Exercise: Produce a verbatim copy of the records, and keep the images out of it.

Task input:

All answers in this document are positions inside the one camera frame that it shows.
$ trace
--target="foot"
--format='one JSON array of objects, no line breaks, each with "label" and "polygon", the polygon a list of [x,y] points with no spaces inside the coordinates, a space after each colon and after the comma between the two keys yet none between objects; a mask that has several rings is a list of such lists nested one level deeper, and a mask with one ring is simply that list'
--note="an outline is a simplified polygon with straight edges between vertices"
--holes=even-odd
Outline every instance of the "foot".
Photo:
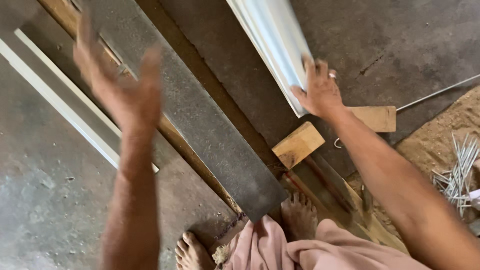
[{"label": "foot", "polygon": [[305,194],[288,193],[288,199],[282,202],[282,219],[288,242],[315,239],[317,209]]},{"label": "foot", "polygon": [[178,270],[213,270],[216,265],[204,246],[191,232],[184,232],[177,242]]}]

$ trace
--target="pink cloth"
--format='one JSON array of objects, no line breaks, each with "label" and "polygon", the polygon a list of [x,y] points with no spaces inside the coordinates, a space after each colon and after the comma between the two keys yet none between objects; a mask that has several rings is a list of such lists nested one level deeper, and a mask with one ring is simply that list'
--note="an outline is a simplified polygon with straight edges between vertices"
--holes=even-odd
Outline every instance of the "pink cloth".
[{"label": "pink cloth", "polygon": [[247,223],[233,238],[224,270],[429,270],[402,252],[360,239],[332,220],[318,224],[315,240],[287,243],[272,218]]}]

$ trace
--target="white aluminum profile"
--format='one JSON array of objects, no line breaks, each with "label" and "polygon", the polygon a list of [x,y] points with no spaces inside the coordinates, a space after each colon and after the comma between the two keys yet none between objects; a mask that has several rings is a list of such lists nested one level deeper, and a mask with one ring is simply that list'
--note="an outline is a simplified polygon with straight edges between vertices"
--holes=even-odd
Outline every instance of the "white aluminum profile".
[{"label": "white aluminum profile", "polygon": [[[118,137],[118,127],[38,48],[20,29],[15,35],[78,97],[101,119]],[[119,154],[112,149],[50,86],[45,83],[2,39],[0,54],[28,81],[88,142],[92,144],[115,168],[120,161]],[[156,173],[159,169],[152,164]]]},{"label": "white aluminum profile", "polygon": [[227,0],[297,117],[308,112],[290,91],[306,89],[302,54],[311,55],[288,0]]}]

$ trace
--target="hand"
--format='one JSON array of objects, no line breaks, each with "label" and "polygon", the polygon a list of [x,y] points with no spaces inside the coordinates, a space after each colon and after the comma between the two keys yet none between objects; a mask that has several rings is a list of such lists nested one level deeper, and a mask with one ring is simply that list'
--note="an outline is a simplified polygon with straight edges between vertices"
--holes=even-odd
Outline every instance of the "hand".
[{"label": "hand", "polygon": [[335,74],[335,71],[328,70],[328,63],[325,61],[317,59],[313,62],[313,59],[306,55],[302,58],[307,73],[307,91],[298,86],[290,89],[302,107],[311,114],[328,120],[338,109],[345,108],[335,78],[329,77],[329,74]]},{"label": "hand", "polygon": [[73,48],[73,58],[82,77],[124,134],[153,135],[160,118],[160,50],[147,50],[140,80],[131,87],[119,83],[115,70],[103,61],[102,51],[90,18],[82,15]]}]

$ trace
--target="sawdust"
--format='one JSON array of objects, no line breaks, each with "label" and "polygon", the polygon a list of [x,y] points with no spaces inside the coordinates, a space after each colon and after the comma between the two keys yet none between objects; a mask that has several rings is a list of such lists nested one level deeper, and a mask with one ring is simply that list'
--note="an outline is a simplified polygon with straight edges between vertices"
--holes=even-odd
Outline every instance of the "sawdust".
[{"label": "sawdust", "polygon": [[[453,151],[452,132],[455,137],[463,140],[466,134],[480,138],[480,86],[476,87],[430,122],[395,145],[395,149],[412,162],[430,179],[431,171],[449,170],[456,161]],[[478,188],[480,173],[473,172],[471,186]],[[352,188],[360,194],[361,178],[358,172],[346,178]],[[391,233],[398,235],[385,210],[374,202],[374,213],[384,223]],[[469,223],[480,215],[475,209],[465,212],[465,222]]]}]

Answer to this exercise:
All answers in this document are positions inside the one camera frame that it shows.
$ trace
--target="foot"
--format='one JSON array of objects, no line breaks, each with "label" and "polygon", the polygon a list of [x,y] points with no spaces inside the coordinates, a space after each colon and after the comma between the two keys yet none between objects; a mask that has several rings is a list of such lists nested one level deeper, and a mask with one ring is simply that list'
--note="an outline is a simplified polygon with straight edges between vertices"
--holes=even-odd
Outline every instance of the "foot".
Photo:
[{"label": "foot", "polygon": [[305,194],[288,193],[288,199],[282,202],[282,219],[288,242],[315,239],[317,209]]},{"label": "foot", "polygon": [[178,270],[213,270],[216,265],[204,246],[191,232],[184,232],[177,242]]}]

$ trace
--target="pink cloth"
--format='one JSON array of objects, no line breaks, each with "label" and "polygon", the polygon a list of [x,y] points with no spaces inside the coordinates, a space after each colon and after the comma between the two keys yet none between objects; a mask that has several rings is a list of such lists nested one level deeper, and a mask with one ring is simply that list'
--note="an outline is a simplified polygon with straight edges between vertices"
--holes=even-odd
Outline every instance of the "pink cloth".
[{"label": "pink cloth", "polygon": [[247,223],[233,238],[224,270],[429,270],[402,252],[360,239],[332,220],[318,224],[315,240],[287,243],[272,218]]}]

$ trace
--target="white aluminum profile"
--format='one JSON array of objects, no line breaks, each with "label" and "polygon", the polygon a list of [x,y] points with no spaces inside the coordinates, a space after each colon and after the comma between the two keys yet none between objects; a mask that has several rings is a list of such lists nested one level deeper, and a mask with one ring is simply that list'
--note="an outline is a simplified polygon with straight edges between vertices"
--holes=even-odd
Outline every instance of the "white aluminum profile".
[{"label": "white aluminum profile", "polygon": [[[118,137],[118,127],[38,48],[20,29],[15,35],[78,97],[101,119]],[[119,154],[112,149],[50,86],[45,83],[2,39],[0,54],[28,81],[88,142],[92,144],[115,168],[120,161]],[[156,173],[159,169],[152,164]]]},{"label": "white aluminum profile", "polygon": [[227,0],[297,117],[308,112],[290,91],[306,89],[302,54],[311,55],[288,0]]}]

$ trace
--target="hand"
--format='one JSON array of objects, no line breaks, each with "label" and "polygon", the polygon a list of [x,y] points with no spaces inside the coordinates, a space after each colon and after the comma between the two keys yet none between objects; a mask that has several rings is a list of such lists nested one level deeper, and a mask with one ring is simply that list'
--note="an outline is a simplified polygon with straight edges between vertices"
--holes=even-odd
Outline every instance of the "hand".
[{"label": "hand", "polygon": [[335,74],[335,71],[328,70],[328,63],[325,61],[317,59],[313,62],[313,59],[306,55],[302,58],[307,73],[307,91],[298,86],[290,89],[302,107],[311,114],[328,120],[338,109],[345,108],[335,78],[329,77],[329,74]]},{"label": "hand", "polygon": [[73,48],[73,58],[82,77],[124,134],[153,135],[160,118],[160,50],[147,50],[140,80],[131,87],[119,83],[115,70],[103,61],[102,51],[90,18],[82,15]]}]

$ trace
--target="sawdust"
--format='one JSON array of objects, no line breaks, each with "label" and "polygon", the polygon a list of [x,y] points with no spaces inside the coordinates, a space after each colon and after the comma between the two keys yet none between objects; a mask that has several rings is a list of such lists nested one level deeper, and a mask with one ring is simply that list'
--note="an outline is a simplified polygon with straight edges between vertices"
--holes=even-odd
Outline every instance of the "sawdust".
[{"label": "sawdust", "polygon": [[[453,151],[452,132],[455,137],[463,140],[466,134],[480,138],[480,86],[476,87],[430,122],[395,145],[395,149],[412,162],[430,179],[431,171],[449,170],[456,161]],[[478,188],[480,173],[473,172],[471,186]],[[352,188],[360,194],[361,178],[358,172],[346,178]],[[391,233],[398,235],[385,210],[374,202],[374,213],[384,223]],[[469,223],[480,215],[475,209],[465,212],[465,222]]]}]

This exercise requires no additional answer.